Intéressant de découvrir ce film après avoir vu son célèbre remake par Cronenberg ; l'artiste canadien a tellement pris de liberté par rapport à l'original mais en même temps les deux films apparaissent comme complémentaires pour mieux les comprendre, mieux les appréhender.
Le scénario est tout simple et fonctionne globalement bien. Le seul problème pour moi, c'est que c'est un peu mou, il ne se passe pas grand chose. En même temps ce pas grand chose est la force de l'oeuvre, on suit cette gamine sans pouvoir jamais la comprendre.
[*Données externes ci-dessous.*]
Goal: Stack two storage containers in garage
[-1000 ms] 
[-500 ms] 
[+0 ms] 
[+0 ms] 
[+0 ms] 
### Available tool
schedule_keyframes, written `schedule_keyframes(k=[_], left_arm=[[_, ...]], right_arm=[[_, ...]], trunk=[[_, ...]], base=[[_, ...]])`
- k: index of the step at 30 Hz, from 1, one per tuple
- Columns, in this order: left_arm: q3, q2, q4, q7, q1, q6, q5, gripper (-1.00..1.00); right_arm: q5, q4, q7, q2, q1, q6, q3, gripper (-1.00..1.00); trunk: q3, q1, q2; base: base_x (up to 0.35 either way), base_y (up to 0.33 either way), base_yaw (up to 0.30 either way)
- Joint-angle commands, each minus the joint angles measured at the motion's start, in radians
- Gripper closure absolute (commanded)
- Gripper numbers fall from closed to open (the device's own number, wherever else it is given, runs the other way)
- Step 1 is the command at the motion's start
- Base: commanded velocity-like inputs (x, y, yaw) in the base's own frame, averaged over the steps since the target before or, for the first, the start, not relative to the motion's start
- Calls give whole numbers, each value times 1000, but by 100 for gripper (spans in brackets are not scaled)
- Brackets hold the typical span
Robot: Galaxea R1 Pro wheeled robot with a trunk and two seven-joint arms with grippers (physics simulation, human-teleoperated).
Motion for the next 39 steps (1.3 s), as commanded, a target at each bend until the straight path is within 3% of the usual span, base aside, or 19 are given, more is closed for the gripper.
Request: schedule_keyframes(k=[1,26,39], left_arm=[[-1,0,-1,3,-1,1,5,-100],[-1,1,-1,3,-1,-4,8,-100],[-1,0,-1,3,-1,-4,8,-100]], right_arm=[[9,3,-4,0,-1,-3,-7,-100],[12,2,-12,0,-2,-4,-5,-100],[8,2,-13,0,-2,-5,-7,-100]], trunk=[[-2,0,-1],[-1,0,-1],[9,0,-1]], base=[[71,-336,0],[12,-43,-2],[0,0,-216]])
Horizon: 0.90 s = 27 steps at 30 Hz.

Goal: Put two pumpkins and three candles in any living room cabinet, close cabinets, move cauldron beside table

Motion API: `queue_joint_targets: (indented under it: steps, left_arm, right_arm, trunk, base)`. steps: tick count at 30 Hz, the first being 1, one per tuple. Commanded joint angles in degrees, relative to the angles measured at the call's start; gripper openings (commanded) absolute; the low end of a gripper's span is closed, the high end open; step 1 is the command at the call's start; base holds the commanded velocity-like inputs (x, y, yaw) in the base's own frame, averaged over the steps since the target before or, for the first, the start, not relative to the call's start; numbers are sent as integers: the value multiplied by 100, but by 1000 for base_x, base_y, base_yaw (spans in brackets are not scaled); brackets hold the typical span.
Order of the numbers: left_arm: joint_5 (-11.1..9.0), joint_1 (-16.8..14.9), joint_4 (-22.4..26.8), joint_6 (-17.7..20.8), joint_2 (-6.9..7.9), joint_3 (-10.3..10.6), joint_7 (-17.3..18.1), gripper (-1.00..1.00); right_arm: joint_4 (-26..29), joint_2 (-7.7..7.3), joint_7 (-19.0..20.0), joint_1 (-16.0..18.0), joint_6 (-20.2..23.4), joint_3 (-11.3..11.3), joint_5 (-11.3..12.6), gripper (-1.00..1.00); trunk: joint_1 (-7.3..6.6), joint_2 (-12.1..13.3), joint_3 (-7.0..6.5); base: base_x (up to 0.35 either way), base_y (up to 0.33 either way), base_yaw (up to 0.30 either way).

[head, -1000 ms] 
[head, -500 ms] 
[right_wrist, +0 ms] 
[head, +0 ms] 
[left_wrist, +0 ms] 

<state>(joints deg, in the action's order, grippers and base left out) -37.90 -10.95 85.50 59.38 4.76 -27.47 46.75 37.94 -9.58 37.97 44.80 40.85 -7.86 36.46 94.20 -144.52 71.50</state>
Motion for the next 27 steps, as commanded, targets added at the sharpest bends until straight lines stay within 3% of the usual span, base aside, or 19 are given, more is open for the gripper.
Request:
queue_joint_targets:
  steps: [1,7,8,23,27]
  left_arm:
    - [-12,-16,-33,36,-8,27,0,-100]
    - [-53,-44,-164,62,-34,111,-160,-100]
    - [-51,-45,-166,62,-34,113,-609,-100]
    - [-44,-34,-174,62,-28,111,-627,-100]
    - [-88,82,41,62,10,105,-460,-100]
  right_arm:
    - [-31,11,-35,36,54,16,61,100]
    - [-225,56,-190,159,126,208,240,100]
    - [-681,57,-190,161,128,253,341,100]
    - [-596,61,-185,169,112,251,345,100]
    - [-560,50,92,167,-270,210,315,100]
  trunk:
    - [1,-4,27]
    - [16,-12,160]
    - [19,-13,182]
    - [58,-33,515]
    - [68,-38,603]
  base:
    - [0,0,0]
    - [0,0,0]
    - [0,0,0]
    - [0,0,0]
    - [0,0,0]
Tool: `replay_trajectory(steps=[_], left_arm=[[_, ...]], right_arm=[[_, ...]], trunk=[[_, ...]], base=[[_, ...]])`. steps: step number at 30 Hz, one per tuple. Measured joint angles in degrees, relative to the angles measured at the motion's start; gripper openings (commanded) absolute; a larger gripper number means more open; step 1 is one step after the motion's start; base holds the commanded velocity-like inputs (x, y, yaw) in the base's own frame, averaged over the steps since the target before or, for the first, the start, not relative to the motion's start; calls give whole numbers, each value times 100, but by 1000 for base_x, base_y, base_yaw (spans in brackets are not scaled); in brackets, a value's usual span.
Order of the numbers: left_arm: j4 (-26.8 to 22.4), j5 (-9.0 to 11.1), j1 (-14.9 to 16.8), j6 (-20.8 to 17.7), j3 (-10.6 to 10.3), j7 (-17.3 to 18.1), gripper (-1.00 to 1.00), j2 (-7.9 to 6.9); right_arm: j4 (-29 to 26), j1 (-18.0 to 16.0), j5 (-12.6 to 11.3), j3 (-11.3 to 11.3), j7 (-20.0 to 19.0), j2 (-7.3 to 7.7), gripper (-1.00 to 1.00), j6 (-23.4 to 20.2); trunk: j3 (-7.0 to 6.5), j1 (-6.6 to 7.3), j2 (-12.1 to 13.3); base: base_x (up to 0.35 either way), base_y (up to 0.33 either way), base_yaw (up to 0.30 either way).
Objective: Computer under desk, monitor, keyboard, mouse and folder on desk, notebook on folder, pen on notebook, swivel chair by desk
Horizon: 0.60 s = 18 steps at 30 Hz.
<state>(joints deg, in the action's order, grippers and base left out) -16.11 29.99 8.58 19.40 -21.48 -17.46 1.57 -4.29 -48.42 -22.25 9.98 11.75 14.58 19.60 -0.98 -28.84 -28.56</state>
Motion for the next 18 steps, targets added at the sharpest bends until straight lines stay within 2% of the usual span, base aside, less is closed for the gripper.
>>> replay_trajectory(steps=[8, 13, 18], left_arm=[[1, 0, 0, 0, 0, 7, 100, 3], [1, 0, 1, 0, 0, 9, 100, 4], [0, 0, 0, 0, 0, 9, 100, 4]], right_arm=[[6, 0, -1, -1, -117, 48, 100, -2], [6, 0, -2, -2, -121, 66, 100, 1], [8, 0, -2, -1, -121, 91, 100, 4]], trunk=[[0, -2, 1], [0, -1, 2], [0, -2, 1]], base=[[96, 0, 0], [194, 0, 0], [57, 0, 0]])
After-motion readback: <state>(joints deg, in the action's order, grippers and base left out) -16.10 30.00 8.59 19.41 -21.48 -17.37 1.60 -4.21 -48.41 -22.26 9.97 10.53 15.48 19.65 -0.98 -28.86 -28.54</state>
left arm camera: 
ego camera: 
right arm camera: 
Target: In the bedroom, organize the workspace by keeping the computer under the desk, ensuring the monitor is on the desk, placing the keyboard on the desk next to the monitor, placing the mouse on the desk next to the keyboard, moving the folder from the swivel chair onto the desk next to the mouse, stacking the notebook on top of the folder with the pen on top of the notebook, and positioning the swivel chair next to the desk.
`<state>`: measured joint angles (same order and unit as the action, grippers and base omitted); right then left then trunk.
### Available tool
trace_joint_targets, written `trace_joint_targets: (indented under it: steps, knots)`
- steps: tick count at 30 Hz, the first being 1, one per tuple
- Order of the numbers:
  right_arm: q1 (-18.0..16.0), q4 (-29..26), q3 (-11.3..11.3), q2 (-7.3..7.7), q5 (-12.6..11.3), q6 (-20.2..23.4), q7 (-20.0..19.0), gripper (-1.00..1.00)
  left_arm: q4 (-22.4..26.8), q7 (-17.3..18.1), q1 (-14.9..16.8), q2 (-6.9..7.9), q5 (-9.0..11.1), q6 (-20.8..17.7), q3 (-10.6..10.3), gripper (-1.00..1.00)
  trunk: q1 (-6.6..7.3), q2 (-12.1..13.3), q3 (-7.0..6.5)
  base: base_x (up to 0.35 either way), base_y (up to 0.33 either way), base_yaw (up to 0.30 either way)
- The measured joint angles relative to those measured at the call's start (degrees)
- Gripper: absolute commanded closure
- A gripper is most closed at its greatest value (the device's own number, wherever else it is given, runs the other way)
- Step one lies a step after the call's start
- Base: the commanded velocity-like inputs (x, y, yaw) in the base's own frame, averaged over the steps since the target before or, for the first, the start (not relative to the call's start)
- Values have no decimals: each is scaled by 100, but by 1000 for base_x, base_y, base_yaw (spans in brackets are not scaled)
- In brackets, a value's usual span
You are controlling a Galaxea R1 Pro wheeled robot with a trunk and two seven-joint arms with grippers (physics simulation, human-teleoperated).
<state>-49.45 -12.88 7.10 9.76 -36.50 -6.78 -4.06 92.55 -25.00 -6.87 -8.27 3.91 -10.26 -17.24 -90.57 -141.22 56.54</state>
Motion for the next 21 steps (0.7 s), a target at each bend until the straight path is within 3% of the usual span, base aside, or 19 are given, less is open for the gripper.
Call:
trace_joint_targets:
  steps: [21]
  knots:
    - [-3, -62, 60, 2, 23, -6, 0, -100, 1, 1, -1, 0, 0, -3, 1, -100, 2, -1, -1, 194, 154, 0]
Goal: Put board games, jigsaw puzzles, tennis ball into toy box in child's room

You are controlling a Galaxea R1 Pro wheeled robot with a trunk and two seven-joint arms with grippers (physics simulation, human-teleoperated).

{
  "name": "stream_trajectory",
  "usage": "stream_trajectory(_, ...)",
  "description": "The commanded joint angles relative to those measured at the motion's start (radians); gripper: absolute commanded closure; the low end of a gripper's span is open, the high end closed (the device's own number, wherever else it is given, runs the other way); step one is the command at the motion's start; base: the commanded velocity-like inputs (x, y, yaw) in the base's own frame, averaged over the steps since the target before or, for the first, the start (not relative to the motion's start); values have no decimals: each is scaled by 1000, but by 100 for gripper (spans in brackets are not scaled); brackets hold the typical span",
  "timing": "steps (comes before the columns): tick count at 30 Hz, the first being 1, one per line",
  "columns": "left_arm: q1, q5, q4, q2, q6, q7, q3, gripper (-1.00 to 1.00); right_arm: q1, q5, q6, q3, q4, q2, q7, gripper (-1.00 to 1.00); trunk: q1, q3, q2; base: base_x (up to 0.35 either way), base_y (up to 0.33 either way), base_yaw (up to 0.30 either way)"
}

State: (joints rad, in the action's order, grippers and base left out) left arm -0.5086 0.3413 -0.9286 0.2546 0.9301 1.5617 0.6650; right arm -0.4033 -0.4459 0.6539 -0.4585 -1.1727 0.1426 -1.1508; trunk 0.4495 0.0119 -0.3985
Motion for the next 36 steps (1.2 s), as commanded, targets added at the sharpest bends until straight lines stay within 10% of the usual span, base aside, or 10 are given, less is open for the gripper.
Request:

Au vu du résumé, je m'attendais à un truc misérabiliste, c'est vrai que parfois c'est pas loin, mais Bresson se montre suffisamment neutre dans sa narration pour éviter de sombrer dans cette facilité ; en fait, y a des 'bons', y a des 'méchants', et puis y a Mouchette qui vit sa vie, qui est sur le point de devenir une femme et dont la fin dans la rivière est assez lourde de sens. Tout le monde veut la cueillir la petite mouchette, que ce soit pour rigoler avec un copain au détour d'une rue, lors d'un jeu forain (la technique du rentre-dedans, très efficace dans les petits villages) ou bien dans les bois. Tout ça c'est donc super en plus Bresson n'en fait pas trop au niveau symbolisme et tant mieux vu que c'est quand même évident la plupart du temps. Non, le problème, c'est qu'il ne se passe pas grand chose et que les personnages nous sont tous hermétiques. Forcément, pour trouver des repères dans tout ça, c'est un peu compliqué.
Surtout que ce chenapan de réalisateur est clairement influencé par le surréalisme. Ici, il s'amuse avec le jeu stoïque de ses acteurs qui donne lieu à des scènes très étranges, comme issues d'un rêve (ou plutôt d'un cauchemar de l'héroïne ?). Mais en même temps, ça n'est pas assez appuyé pour faire vraiment mouche (haha), Bresson ne va pas assez loin dans cette démarche de l'absurde. Il y a aussi ce côté contemplatif qui ne fonctionne pas très bien, peut-être parce qu'il n'y a pas grand chose à contempler. C'est dommage parce que l'ouverture avec le lapin pris dans le collet est très jolie à regarder. Mais bon, cela permet aussi de fixer un ton particulier, ton auquel se tient le monteur tout au long du film. Les acteurs sont plaisants à regarder, qu'ils jouent bien ou pas : ce que je veux dire, c'est que Bresson parvient à installer un univers où ce genre de prestation trouve sa place, où ça paraît cohérent. Du coup, je n'ai jamais été gêné par le manque de talent de ces gens au contraire.
Bref, c'est sympa mais Bresson aurait pu aller plus loin dans sa démarche.